Directions for this task:
I need the lines from the one holding "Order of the" to the last line of the data below repeated exactly, both included, without pictures.

Recorded information:
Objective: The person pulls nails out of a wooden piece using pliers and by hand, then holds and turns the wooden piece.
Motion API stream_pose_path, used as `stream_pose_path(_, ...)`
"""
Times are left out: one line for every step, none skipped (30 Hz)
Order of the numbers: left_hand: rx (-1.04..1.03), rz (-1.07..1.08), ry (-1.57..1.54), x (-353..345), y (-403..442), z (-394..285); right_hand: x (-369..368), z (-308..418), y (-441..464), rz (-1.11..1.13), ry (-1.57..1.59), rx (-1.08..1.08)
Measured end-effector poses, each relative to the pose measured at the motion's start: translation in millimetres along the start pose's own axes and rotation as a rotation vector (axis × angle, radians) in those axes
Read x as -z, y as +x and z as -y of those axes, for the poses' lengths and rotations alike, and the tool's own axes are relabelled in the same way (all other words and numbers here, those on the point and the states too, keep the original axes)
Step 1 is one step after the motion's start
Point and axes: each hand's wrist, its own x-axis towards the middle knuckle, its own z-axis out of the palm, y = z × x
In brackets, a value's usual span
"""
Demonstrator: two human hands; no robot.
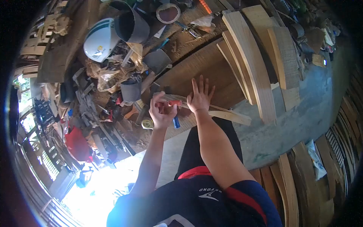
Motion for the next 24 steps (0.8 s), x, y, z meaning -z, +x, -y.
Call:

Output for this task:
Order of the numbers: left_hand: rx (-1.04..1.03), rz (-1.07..1.08), ry (-1.57..1.54), x (-353..345), y (-403..442), z (-394..285); right_hand: x (-369..368), z (-308..418), y (-441..464), rz (-1.11..1.13), ry (-1.57..1.59), rx (-1.08..1.08)
Measured end-effector poses, each relative to the pose measured at the motion's start: translation in millimetres along the start pose's own axes and rotation as a rotation vector (axis × angle, radians) in those axes
Read x as -z, y as +x and z as -y of those axes, for the poses' lengths and rotations alike, and the tool's own axes are relabelled in the same way (all other words and numbers here, those on the point and the states too, keep the original axes)
Step 1 is one step after the motion's start
Point and axes: each hand's wrist, its own x-axis towards the middle knuckle, its own z-axis out of the palm, y = z × x
In brackets, a value's usual span
"""
Demonstrator: two human hands; no robot.
Motion for the next 24 steps (0.8 s), x, y, z meaning -z, +x, -y.
Call:

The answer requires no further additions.